In 2017, a white St. Louis policeman was acquitted of murdering a Black man. The verdict sparked days of protests and clashes with police. Before shifts that week, two officers texted colleagues, expressing excitement.
“Let’s whoop some ass,” officer Christopher Myers wrote, according to texts obtained by federal agents. Later, he added: “The bosses are being a little more lenient with the use of force by us.”
“The more the merrier!!!” officer Dustin Boone wrote. “It’s going to be fun beating the hell out of these shitheads once the sun goes down and nobody can tell us apart … Just fuck people up when they don’t act right!”
On the third night of protests, the two officers confronted a middle-aged Black protester named Luther Hall. Hall later told authorities his hands were raised when someone grabbed him from behind and slammed him into the ground face first. Then, Hall said, he was struck by police batons and boots. He required spinal surgery and for weeks struggled to eat through a bruised jaw.
The alleged beating was not captured on video. But the accuser made an excellent witness: Hall was an undercover cop, posing as a demonstrator.
The alleged misconduct by police at the 2017 clashes triggered criminal charges against these and other officers. Myers and Boone have pleaded not guilty to criminal civil-rights violations.
For many residents the charges were not enough. They also called for a sweeping review of racial and other problems within the St. Louis department, a so-called “pattern or practice” investigation, a powerful federal tool to address systematic police abuses. The probes enable the Justice Department to sue a police force and compel it to clean up abusive practices.

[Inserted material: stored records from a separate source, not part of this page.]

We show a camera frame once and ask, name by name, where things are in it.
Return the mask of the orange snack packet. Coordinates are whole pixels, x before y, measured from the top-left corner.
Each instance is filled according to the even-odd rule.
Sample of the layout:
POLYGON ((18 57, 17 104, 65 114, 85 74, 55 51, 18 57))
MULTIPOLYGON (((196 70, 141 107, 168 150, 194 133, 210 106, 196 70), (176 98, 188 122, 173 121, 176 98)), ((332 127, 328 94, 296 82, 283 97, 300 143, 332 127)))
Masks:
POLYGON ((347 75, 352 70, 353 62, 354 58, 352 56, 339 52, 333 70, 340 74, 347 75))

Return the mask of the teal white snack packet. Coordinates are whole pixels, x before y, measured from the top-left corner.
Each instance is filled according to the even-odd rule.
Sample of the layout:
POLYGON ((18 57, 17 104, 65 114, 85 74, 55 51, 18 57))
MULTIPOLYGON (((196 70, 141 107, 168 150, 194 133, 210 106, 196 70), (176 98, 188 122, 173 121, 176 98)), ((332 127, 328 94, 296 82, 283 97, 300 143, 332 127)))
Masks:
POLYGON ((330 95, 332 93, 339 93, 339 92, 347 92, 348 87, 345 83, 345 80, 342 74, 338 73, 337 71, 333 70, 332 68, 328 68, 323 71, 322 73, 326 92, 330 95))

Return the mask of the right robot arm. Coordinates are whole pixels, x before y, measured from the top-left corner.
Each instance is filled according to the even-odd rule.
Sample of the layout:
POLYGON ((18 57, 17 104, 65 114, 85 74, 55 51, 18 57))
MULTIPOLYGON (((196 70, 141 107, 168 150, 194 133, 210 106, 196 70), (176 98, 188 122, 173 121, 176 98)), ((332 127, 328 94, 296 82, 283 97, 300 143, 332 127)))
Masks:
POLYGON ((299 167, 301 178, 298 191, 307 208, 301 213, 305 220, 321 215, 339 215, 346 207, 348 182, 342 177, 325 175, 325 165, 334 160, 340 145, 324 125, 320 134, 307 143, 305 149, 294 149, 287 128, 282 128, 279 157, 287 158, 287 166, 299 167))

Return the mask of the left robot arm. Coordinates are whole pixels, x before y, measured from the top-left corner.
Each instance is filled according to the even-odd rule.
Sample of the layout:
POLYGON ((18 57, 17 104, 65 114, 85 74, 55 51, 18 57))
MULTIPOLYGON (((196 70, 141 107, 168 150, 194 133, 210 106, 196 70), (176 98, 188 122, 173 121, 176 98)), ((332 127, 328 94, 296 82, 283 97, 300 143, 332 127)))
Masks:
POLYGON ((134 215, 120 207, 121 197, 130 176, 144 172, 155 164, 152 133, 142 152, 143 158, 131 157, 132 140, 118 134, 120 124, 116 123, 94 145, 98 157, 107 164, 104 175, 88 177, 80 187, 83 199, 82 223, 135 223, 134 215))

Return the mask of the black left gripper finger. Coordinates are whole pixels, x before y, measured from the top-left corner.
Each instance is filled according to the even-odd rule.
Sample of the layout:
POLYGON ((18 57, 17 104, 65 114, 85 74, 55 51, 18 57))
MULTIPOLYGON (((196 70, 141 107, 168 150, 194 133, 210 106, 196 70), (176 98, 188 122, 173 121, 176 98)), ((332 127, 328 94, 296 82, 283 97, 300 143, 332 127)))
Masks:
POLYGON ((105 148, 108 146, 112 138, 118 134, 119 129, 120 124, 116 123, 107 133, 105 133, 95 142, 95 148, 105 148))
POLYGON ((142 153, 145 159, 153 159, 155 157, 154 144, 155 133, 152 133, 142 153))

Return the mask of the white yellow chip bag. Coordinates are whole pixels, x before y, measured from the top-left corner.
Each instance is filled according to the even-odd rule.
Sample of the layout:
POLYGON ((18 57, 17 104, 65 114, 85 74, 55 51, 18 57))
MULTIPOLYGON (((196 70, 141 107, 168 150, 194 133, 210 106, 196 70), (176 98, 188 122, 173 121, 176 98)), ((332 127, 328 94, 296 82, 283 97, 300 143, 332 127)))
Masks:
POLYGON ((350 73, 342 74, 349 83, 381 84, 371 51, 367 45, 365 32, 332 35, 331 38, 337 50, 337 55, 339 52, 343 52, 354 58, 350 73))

The U.S. Attorney in St. Louis, Jeff Jensen, got involved, according to a government lawyer familiar with the matter, reaching out to fellow officials appointed by U.S. President Donald Trump in Washington to push for a pattern or practice case. Such cases are investigated by a special civil rights unit in Washington.
“He was shut down pretty hard,” the lawyer recalled. “He got the message pretty quick: We weren’t going to be doing these kinds of cases.”

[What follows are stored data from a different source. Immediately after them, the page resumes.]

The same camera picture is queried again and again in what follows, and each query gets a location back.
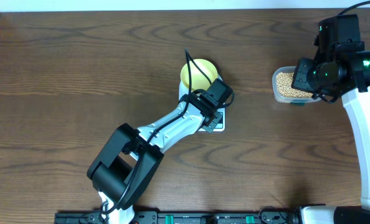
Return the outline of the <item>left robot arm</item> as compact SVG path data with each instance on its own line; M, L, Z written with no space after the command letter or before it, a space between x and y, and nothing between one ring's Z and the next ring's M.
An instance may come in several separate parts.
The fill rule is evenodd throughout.
M102 200L102 220L130 223L135 216L133 204L151 182L165 152L200 129L211 133L222 119L223 106L225 99L215 93L192 92L149 125L133 128L124 123L116 128L87 171Z

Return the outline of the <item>white digital kitchen scale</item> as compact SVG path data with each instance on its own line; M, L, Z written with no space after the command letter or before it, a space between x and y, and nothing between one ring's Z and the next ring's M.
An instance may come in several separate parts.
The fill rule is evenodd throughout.
M183 95L188 94L188 87L180 81L179 83L179 99L183 97ZM217 125L213 129L214 132L222 132L225 130L225 108L219 108L217 110L218 113L222 115L222 118L217 122Z

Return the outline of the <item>clear plastic container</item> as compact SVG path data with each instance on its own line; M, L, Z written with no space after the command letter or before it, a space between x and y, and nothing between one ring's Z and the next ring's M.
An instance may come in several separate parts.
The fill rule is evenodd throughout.
M296 90L291 87L295 66L281 67L272 77L274 98L279 103L305 104L320 101L313 99L311 93Z

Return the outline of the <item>soybeans in container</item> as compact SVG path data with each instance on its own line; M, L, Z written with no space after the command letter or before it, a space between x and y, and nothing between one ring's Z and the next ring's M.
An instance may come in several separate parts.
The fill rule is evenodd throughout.
M288 98L311 98L312 94L292 88L293 73L280 72L277 77L279 94Z

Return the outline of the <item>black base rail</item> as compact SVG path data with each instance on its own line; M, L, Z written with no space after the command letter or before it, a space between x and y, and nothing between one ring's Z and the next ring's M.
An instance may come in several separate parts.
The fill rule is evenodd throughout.
M103 218L100 212L56 213L58 224L115 223L110 215ZM257 213L163 213L154 211L136 212L129 224L301 224L293 213L264 210Z

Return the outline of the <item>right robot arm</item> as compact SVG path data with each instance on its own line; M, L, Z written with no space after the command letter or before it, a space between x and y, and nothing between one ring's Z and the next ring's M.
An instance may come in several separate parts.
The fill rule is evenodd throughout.
M332 104L341 100L353 129L361 173L358 207L307 205L292 223L370 223L370 51L360 38L355 14L337 15L318 24L313 59L301 58L292 88Z

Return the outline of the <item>yellow plastic bowl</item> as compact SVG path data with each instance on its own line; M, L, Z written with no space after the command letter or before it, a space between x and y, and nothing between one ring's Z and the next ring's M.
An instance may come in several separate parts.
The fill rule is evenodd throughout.
M204 59L194 59L196 65L201 69L201 71L192 63L189 62L191 68L191 87L192 91L203 89L207 90L211 83L219 77L216 67L208 60ZM189 72L187 65L184 65L180 72L181 82L179 88L183 93L187 93L189 90Z

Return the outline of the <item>green tape strip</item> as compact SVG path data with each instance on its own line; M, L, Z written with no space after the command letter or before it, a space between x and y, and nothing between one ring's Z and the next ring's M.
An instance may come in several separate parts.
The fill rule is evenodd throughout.
M305 105L305 103L294 103L294 102L292 102L290 104L291 105L296 105L296 106L304 106Z

Jensen declined to comment for this story. Lawyers for Boone and Myers didn’t reply to requests for comment.
The decision was part of a broader retreat by the Justice Department from policing America’s police. In nearly four years, Trump officials have opened just one police pattern or practice case, official records show, compared to at least 20 opened during the eight years of the Obama administration.
The Justice Department’s civil rights division “has a strong record of upholding the civil rights of all Americans,” spokeswoman Ali Kjergaard said. “We fully support police reform and have aggressively prosecuted police officers who violate civil rights.”
The result is that at a time when the United States is facing another public reckoning over civil rights abuses by police, the Justice Department unit charged with handling such problems has remained largely sidelined.
“There are 18,000 police departments in the country and they are all doing well?” said Cynthia Deitle, former chief of the Federal Bureau of Investigation’s civil rights unit under presidents Bush and Obama. “No one needs an overseer? Nobody needs to be checked? Everybody’s fine? That just can’t be true.”